Rapordaki bilimsel tespitlere rağmen Mahkeme sadece Arkeolog bilirkişinin maden faaliyetinin civardaki arkeolojik alanlara bir zararı olmayacağı yönündeki tespitini gerekçe göstererek, bir üyenin muhalefetine karşın 2 üyenin oy çokluğu ile davayı reddetti.
Bu karara karşı geçtiğimiz Temmuz ayında davacılar adına Danıştay 4.Dairesi’ne temyiz başvurusunda bulunduklarını söyleyen Hukuk Bürosu şöyle devam etti: “Danıştay 4.Dairesi öncelikle yürütmenin durdurulmasına yönelik talebimizi, Bakanlığın savunması alındıktan sonra değerlendirmeye karar verdi. Geçen süre zarfında savunma verme süresi sona erdi ve yürütmenin durdurulması hakkında bir karar verilmek üzere dosya görevli Danıştay hakimine iletildi. Bu esnada ağaç kesimlerinin başlaması üzerine Büromuzca 01.11.2024 tarihinde Danıştay 4.Dairesi’ne gönderilen dilekçede ağaç kesimlerine ilişkin görseller paylaşılmış ve telafisi mümkün olmayan zararların önüne geçilmesi için, dosyanın acilen incelemeye alınıp, yürütmenin durdurulması hakkında bir karar verilmesi bir kez daha talep edilmiştir.”

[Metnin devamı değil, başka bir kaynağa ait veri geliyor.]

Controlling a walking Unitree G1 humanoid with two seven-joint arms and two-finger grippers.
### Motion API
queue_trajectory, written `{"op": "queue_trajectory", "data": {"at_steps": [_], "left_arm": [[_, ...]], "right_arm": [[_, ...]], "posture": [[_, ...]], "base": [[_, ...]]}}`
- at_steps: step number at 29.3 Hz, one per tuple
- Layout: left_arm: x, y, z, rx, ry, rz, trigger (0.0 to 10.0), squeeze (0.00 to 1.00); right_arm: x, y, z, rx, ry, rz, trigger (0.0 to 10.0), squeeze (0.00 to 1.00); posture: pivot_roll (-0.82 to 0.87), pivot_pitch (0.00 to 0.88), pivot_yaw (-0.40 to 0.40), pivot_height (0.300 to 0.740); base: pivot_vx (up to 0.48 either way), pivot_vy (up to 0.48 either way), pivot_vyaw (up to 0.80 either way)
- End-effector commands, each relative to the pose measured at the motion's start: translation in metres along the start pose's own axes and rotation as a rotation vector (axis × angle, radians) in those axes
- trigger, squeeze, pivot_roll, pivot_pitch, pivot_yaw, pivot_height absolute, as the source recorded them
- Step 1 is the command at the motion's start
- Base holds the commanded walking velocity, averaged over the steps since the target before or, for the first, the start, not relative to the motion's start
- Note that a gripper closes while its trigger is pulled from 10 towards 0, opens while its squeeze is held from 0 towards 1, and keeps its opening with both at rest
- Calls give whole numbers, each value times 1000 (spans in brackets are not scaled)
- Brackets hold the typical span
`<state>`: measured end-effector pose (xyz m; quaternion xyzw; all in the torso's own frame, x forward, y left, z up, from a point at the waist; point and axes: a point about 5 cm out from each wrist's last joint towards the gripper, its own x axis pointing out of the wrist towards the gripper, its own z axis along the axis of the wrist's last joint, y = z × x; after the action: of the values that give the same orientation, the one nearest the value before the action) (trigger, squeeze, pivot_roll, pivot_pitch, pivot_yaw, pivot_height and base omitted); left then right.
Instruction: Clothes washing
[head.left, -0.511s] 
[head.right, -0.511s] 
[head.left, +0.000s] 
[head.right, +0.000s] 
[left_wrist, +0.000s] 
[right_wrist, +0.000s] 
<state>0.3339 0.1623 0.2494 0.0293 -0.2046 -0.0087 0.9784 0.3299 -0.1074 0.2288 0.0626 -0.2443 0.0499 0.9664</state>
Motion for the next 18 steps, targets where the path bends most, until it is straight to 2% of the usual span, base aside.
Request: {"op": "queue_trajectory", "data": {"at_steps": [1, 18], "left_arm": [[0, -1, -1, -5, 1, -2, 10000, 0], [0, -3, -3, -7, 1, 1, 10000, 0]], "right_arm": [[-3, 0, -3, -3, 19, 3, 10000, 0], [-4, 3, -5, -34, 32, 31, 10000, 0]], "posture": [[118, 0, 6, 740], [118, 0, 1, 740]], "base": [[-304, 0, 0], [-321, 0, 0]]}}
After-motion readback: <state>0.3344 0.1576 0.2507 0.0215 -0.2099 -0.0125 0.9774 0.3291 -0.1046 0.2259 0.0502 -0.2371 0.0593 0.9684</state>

Gelinen bu aşamadan sonra, adalete erişimin ve yargıya olan güvenin yeniden tesis edilip edilmeyeceği ve yargı mekanizmasının vatandaşların hak arama mücadelesinde meşru ve etkili bir başvuru yolu olup olmadığı sorularının Danıştay’ın vereceği karar ile belli olacağı da belirtildi.